La lèpre de la papauté, c’est ce que vous dites exactement. Mais quelle est cette cour ? Faites-vous allusion à la Curie ? ai-je demandé.

« Non, il peut y avoir parfois des courtisans dans la Curie, mais la Curie dans son ensemble, c’est autre chose. Elle correspond à ce que l’on a coutume d’appeler l’intendance dans l’armée. Elle gère les services dont le Saint-Siège a besoin. Mais elle a un défaut : elle est centrée sur le Vatican. Elle voit et suit les intérêts du Vatican, qui sont encore en grande partie des intérêts temporels. Cette vision centrée sur le Vatican néglige le monde qui nous entoure. Je ne partage pas cette vision et je ferai tout mon possible pour la modifier. L’Église est ou doit redevenir une communauté du peuple de Dieu et les prêtres, les curés, les évêques ayant charge d’âmes sont au service du peuple de Dieu. L’Église, c’est cela, une appellation différente, et ce n’est pas un hasard, de celle du Saint-Siège, dont la fonction est importante, mais qui est au service de l’Église. Je n’aurais pas pu avoir pleinement foi en Dieu et en son Fils si je n’avais pas été formé dans l’Église et j’ai eu la chance de me trouver, en Argentine, au sein d’une communauté sans laquelle je n’aurais pas pris conscience de moi-même et de ma foi ».

Avez-vous senti votre vocation déjà tout jeune ?

« Non, pas tout jeune. Ma famille me destinait à un autre métier, pour travailler et gagner un peu d’argent. J’allai à l’université. J’eus à cette époque une enseignante pour laquelle j’éprouvai du respect et de l’amitié, c’était une fervente communiste. Souvent, elle me lisait ou me donnait à lire des textes du Parti communiste. C’est ainsi que je me familiarisai également avec cette conception très matérialiste. Je me souviens qu’elle me procura aussi le communiqué des communistes américains en faveur des époux Rosenberg, après leur condamnation à mort. La femme dont je vous parle a été arrêtée, torturée et assassinée par la dictature qui était alors au pouvoir en Argentine ».

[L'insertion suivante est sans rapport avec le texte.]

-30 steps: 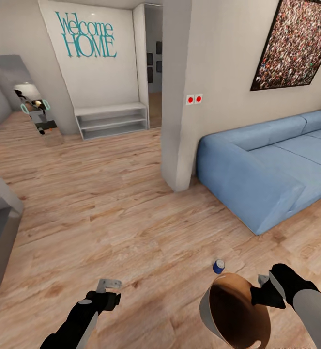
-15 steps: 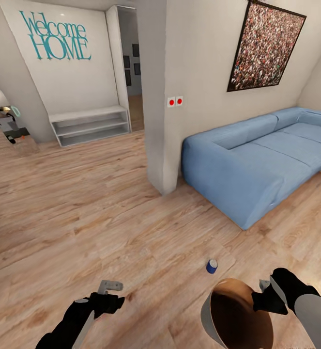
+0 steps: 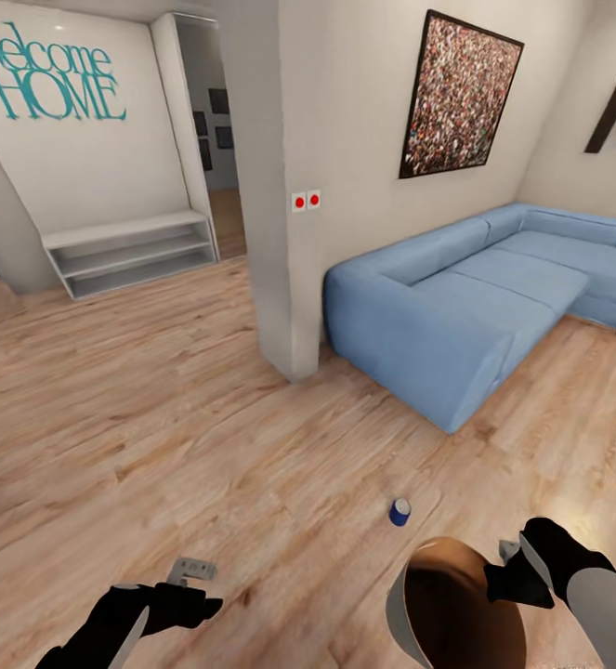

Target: Put the three can of soda from the living room inside the tash can in the kitchen.

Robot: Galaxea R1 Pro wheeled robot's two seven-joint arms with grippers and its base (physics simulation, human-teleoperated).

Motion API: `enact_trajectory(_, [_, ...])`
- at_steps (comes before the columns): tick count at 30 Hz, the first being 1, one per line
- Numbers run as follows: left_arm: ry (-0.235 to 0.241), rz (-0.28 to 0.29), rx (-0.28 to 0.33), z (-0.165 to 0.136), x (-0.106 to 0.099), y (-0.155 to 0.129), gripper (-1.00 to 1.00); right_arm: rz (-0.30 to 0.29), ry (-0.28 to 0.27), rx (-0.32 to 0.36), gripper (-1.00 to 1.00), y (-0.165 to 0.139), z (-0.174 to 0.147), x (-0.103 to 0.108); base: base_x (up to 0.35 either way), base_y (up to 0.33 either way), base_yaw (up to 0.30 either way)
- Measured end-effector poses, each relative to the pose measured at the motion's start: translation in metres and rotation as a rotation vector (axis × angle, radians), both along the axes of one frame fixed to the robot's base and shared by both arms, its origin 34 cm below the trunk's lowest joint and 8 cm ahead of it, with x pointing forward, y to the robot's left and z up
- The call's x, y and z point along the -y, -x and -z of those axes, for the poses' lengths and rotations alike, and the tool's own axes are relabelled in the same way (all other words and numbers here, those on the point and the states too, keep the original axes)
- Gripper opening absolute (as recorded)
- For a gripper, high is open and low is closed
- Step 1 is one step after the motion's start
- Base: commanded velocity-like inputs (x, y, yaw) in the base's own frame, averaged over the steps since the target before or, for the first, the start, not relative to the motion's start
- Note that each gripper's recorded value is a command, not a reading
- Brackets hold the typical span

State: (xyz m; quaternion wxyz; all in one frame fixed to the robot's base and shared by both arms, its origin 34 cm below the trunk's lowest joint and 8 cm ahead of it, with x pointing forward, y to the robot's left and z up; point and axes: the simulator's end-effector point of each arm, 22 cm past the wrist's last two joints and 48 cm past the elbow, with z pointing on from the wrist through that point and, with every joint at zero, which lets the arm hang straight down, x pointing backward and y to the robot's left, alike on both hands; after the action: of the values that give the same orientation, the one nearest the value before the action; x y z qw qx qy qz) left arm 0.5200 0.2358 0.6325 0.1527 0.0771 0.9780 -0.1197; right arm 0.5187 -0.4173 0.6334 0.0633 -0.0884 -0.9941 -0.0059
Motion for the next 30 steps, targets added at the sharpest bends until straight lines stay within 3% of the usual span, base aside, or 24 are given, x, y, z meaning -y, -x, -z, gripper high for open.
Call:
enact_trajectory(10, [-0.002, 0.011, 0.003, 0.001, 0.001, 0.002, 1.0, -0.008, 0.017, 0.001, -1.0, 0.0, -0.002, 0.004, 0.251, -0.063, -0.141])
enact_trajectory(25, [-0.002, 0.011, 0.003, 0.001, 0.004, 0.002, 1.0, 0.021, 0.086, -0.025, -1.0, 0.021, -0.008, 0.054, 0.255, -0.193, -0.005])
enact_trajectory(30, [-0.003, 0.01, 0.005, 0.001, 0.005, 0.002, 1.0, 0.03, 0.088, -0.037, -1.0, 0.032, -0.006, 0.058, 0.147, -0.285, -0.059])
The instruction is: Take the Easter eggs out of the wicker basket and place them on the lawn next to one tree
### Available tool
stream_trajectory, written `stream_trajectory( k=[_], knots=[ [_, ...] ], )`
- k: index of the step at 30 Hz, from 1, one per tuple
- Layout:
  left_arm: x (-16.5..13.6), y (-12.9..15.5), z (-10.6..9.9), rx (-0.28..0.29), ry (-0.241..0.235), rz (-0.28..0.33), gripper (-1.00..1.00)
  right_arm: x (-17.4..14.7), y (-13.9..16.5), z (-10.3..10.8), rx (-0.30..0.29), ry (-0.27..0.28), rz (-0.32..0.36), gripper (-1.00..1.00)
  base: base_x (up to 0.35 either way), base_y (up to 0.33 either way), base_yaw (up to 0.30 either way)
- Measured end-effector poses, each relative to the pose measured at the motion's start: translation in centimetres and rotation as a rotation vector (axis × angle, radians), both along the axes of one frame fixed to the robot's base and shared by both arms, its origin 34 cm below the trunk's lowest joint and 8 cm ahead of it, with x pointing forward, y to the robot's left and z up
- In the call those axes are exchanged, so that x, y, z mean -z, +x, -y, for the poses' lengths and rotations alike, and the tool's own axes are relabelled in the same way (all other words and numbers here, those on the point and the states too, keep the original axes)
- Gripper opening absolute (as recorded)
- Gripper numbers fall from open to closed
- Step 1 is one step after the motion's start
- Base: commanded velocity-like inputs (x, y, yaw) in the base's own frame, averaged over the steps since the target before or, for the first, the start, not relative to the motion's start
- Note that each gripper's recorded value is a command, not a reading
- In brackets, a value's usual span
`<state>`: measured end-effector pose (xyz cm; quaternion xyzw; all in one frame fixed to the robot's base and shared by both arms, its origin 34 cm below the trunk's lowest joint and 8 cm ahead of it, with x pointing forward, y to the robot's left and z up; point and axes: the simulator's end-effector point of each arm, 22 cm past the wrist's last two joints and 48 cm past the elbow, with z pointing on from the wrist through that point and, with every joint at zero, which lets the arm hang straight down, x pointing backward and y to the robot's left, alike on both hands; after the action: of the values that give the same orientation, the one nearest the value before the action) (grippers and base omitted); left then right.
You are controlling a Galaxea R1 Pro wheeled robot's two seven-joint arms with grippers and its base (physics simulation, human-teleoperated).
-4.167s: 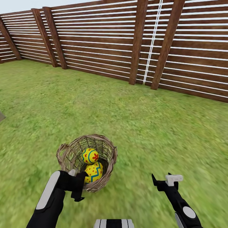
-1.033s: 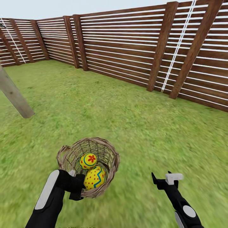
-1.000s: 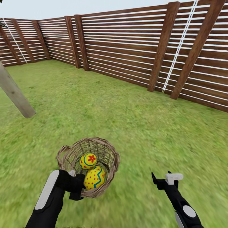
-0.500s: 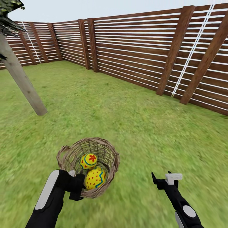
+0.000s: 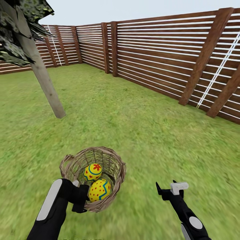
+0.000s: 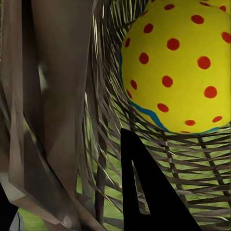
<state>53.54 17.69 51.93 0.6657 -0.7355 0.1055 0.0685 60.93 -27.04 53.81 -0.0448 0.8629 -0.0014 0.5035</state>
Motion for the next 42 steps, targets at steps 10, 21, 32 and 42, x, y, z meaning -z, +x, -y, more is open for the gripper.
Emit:
stream_trajectory(
  k=[10, 21, 32, 42],
  knots=[
    [-1.9, 0.2, 0.0, -0.002, 0.0, -0.005, -1.0, -2.0, 0.3, 0.0, 0.0, 0.0, 0.0, 1.0, 0.0, 0.0, 0.281],
    [-4.1, 0.5, 0.1, -0.004, 0.0, -0.006, -1.0, -4.1, 0.6, 0.0, 0.001, 0.0, -0.001, 1.0, 0.0, 0.0, 0.274],
    [-6.2, 0.7, 0.1, -0.002, 0.0, -0.007, -1.0, -6.3, 0.8, 0.0, 0.001, 0.0, -0.001, 1.0, 0.0, 0.0, 0.056],
    [-8.0, 0.9, 0.1, -0.001, 0.0, -0.007, -1.0, -8.2, 1.1, 0.0, 0.0, 0.0, 0.001, 1.0, 0.0, 0.0, 0.206]
  ],
)
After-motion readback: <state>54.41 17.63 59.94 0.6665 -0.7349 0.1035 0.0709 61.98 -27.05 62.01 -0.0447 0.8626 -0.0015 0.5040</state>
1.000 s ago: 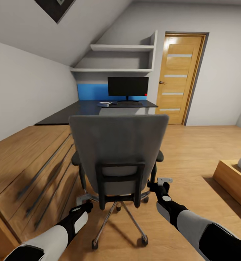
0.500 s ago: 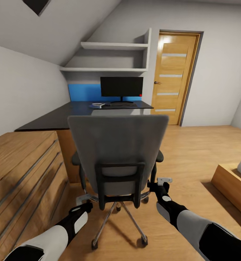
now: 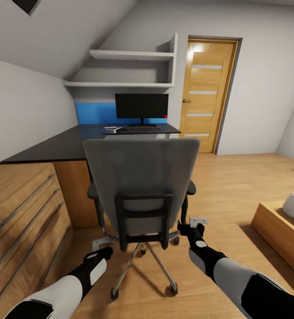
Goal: In the bedroom, organize the workspace by keeping the computer under the desk, ensuring the monitor is on the desk, placing the keyboard on the desk next to the monitor, placing the mouse on the desk next to the keyboard, moving the folder from the swivel chair onto the desk next to the mouse, stacking the notebook on top of the folder with the pen on top of the notebook, and positioning the swivel chair next to the desk.
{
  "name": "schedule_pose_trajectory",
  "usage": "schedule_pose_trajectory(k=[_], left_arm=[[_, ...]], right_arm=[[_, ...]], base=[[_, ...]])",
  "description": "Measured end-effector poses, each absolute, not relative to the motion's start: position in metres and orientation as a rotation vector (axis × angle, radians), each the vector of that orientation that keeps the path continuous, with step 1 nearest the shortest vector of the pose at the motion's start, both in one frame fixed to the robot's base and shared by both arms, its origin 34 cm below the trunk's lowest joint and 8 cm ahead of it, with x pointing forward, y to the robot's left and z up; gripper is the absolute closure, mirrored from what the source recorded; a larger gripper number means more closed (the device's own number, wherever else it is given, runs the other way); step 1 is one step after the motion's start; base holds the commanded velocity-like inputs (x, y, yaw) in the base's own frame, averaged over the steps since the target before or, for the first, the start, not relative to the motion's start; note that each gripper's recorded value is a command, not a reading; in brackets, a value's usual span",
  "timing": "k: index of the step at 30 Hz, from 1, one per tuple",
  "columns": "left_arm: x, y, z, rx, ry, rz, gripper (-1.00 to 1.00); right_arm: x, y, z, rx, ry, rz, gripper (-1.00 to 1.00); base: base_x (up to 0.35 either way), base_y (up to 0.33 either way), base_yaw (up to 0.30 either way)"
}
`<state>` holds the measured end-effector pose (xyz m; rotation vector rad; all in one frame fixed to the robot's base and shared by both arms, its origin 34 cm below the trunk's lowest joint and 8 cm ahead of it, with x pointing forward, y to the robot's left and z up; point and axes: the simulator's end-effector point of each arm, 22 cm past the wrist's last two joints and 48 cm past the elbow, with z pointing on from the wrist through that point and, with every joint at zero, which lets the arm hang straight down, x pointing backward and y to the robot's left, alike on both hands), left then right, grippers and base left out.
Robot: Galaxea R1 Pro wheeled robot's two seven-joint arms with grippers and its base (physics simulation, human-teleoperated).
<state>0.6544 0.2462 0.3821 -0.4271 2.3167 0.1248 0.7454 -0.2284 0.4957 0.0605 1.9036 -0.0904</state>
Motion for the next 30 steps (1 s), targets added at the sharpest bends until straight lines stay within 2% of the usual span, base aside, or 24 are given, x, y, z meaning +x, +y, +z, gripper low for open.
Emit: schedule_pose_trajectory(k=[11, 22, 30], left_arm=[[0.654, 0.247, 0.382, -0.427, 2.317, 0.127, -1.0], [0.654, 0.247, 0.382, -0.427, 2.316, 0.127, -1.0], [0.654, 0.244, 0.382, -0.425, 2.318, 0.123, -1.0]], right_arm=[[0.744, -0.227, 0.494, 0.053, 1.906, -0.091, -1.0], [0.744, -0.227, 0.494, 0.05, 1.905, -0.091, -1.0], [0.743, -0.205, 0.495, 0.031, 1.905, -0.069, -1.0]], base=[[-0.321, -0.092, 0.0], [-0.274, -0.216, 0.0], [-0.13, -0.112, 0.13]])
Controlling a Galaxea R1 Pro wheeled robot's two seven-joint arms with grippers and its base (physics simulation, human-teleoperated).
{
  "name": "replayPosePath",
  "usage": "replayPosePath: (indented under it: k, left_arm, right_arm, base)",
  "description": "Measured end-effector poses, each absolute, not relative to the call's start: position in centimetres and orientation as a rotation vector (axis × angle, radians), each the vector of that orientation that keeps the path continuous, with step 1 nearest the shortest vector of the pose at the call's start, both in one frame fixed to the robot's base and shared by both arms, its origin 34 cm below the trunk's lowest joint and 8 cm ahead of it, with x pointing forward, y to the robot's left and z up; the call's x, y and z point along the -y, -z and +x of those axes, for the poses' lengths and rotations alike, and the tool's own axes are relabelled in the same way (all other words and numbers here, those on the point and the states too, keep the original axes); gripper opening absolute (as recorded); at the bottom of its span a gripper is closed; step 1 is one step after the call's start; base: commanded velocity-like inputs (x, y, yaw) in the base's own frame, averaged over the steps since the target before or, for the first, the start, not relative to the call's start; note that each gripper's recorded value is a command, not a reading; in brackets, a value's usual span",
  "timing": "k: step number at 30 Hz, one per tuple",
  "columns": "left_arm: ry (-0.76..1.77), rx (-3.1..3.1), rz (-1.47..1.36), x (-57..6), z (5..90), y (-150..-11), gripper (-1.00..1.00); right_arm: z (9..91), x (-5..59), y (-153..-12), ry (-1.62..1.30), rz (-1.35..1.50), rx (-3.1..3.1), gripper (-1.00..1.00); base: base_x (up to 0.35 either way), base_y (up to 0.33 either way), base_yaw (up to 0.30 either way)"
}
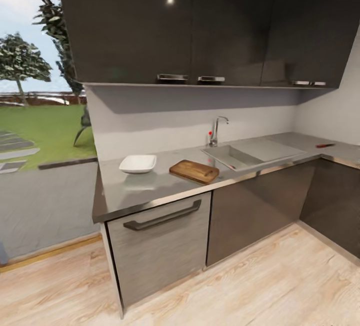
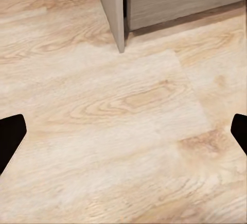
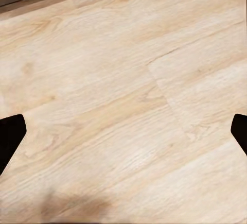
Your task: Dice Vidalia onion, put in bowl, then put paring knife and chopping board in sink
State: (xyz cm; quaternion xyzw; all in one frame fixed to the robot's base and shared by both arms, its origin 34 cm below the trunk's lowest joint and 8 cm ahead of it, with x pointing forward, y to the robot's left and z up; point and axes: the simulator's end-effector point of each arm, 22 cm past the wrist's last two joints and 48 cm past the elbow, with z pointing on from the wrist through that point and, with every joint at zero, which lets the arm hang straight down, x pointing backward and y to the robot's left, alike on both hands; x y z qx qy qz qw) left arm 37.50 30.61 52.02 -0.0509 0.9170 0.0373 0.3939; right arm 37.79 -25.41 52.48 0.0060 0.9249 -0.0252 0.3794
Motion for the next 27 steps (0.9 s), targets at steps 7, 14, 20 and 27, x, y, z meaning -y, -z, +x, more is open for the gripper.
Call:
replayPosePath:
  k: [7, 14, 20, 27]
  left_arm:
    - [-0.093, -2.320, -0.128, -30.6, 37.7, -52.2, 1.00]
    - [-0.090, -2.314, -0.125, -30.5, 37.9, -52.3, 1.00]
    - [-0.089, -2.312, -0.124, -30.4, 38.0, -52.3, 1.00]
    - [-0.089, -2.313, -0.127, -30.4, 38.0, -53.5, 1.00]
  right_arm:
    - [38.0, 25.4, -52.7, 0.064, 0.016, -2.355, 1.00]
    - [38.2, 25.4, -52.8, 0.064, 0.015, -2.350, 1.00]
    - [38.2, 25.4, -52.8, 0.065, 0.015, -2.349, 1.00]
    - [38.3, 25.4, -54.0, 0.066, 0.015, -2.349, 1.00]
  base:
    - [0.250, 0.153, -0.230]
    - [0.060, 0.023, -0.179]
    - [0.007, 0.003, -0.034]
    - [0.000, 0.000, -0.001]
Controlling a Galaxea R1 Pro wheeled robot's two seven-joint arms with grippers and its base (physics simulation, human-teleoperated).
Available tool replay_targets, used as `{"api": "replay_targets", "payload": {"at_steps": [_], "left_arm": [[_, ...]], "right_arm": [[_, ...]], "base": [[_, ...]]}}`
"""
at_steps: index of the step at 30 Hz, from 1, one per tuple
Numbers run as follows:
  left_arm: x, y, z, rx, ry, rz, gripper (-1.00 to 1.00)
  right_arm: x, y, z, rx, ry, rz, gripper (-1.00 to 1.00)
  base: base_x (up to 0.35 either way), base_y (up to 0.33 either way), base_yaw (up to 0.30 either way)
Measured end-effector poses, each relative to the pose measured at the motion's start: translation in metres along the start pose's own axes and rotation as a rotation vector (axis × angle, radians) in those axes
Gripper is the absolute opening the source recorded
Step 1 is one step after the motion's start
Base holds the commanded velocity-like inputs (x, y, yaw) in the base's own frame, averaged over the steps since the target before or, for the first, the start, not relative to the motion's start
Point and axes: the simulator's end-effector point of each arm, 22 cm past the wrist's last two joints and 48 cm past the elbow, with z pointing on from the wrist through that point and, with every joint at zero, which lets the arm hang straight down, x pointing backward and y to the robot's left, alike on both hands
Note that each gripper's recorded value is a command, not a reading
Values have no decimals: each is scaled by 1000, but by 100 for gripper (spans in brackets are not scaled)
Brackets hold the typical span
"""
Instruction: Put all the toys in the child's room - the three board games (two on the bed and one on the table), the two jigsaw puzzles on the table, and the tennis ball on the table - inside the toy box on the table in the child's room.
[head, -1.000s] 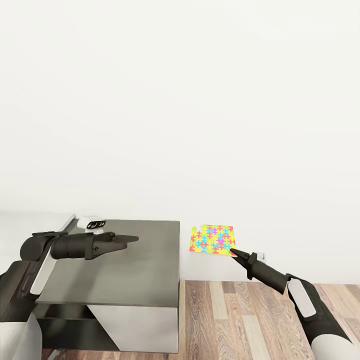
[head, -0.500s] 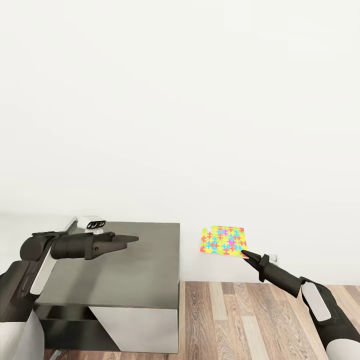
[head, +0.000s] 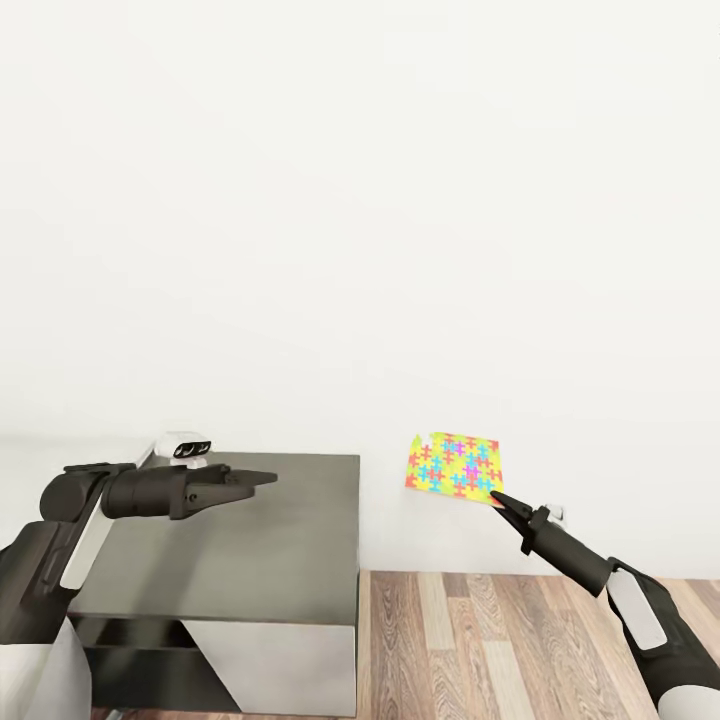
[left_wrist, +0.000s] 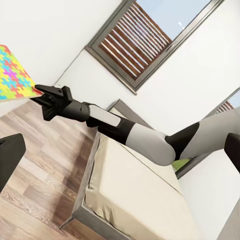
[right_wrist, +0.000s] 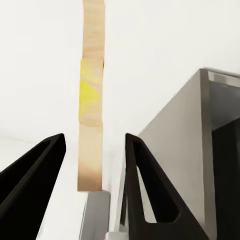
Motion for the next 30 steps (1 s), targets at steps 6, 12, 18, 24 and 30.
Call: {"api": "replay_targets", "payload": {"at_steps": [6, 12, 18, 24, 30], "left_arm": [[-6, -10, 1, 1, 2, 9, 100], [-12, -20, 2, 2, 2, 19, 100], [-17, -30, 2, 3, 2, 28, 100], [-23, -40, 2, 3, 2, 38, 100], [-27, -50, 3, 5, 2, 48, 100]], "right_arm": [[-3, 14, -2, -11, -3, -9, -100], [-4, 26, -3, -19, -5, -16, -100], [-6, 38, -4, -26, -6, -22, -100], [-8, 50, -6, -34, -8, -29, -100], [-9, 62, -8, -42, -10, -36, -100]], "base": [[0, 0, 0], [-1, 0, 0], [-145, 0, 0], [-69, 0, 0], [-7, 0, 0]]}}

Le communisme vous avait-il séduit ?

« Son matérialisme n’eut pas de prise sur moi. Mais l’avoir abordé par l’intermédiaire d’une personne courageuse et honnête m’a été utile et j’ai compris certaines choses, notamment une dimension sociale que je retrouvai par ailleurs dans la doctrine sociale de l’Église ».

La théologie de la libération, qui a été excommuniée par le Pape Wojtyła, était assez présente en Amérique latine.

« Oui, bon nombre de ses représentants étaient des Argentins ».

Estimez-vous que le Pape ait eu raison de les combattre ?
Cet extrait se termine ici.